> WORK INSTRUCTION
An exact reproduction of the listing, minus the pictures, is the required output.

> DATA SHOWN
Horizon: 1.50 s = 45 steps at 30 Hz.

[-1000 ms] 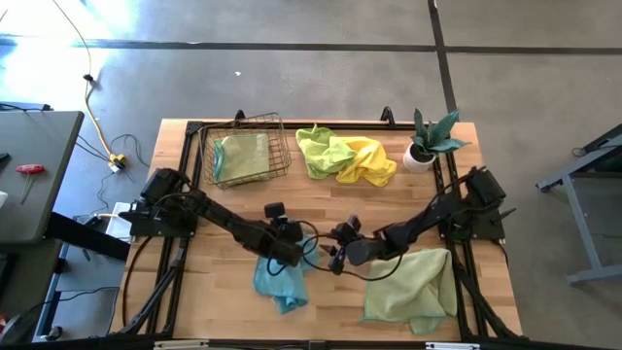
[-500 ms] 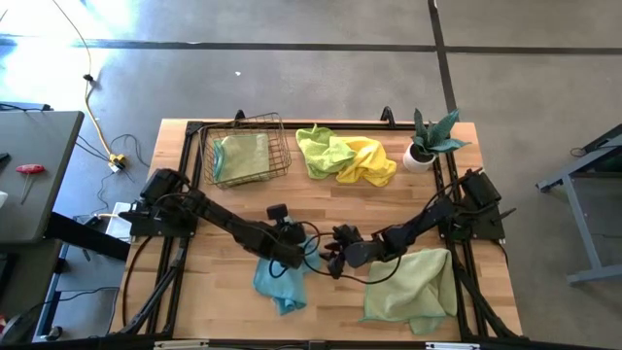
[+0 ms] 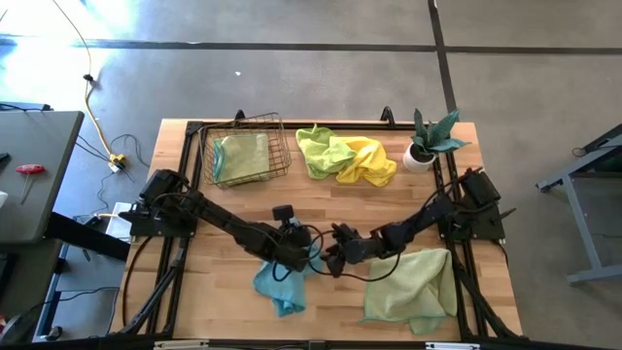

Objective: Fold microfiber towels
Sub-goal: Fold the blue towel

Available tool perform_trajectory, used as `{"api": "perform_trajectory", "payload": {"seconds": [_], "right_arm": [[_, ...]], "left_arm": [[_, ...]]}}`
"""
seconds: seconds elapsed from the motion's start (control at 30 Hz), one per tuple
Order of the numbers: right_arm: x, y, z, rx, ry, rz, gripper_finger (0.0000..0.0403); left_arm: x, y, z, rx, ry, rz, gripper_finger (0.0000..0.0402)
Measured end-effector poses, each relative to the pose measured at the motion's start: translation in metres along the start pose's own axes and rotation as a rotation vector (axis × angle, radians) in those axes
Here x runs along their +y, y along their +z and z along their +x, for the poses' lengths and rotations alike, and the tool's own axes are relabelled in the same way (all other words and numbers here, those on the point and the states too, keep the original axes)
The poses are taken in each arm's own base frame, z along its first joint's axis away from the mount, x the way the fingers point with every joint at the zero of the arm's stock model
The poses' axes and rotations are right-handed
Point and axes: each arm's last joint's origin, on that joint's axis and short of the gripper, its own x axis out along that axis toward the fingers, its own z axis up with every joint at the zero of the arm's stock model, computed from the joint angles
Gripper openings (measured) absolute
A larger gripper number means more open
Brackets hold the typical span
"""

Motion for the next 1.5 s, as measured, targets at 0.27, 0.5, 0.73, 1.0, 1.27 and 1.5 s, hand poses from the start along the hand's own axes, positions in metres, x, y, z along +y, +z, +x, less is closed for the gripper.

> FINISHED TASK
Horizon: 1.50 s = 45 steps at 30 Hz.

[-1000 ms] 
[-500 ms] 
[+0 ms] 

Objective: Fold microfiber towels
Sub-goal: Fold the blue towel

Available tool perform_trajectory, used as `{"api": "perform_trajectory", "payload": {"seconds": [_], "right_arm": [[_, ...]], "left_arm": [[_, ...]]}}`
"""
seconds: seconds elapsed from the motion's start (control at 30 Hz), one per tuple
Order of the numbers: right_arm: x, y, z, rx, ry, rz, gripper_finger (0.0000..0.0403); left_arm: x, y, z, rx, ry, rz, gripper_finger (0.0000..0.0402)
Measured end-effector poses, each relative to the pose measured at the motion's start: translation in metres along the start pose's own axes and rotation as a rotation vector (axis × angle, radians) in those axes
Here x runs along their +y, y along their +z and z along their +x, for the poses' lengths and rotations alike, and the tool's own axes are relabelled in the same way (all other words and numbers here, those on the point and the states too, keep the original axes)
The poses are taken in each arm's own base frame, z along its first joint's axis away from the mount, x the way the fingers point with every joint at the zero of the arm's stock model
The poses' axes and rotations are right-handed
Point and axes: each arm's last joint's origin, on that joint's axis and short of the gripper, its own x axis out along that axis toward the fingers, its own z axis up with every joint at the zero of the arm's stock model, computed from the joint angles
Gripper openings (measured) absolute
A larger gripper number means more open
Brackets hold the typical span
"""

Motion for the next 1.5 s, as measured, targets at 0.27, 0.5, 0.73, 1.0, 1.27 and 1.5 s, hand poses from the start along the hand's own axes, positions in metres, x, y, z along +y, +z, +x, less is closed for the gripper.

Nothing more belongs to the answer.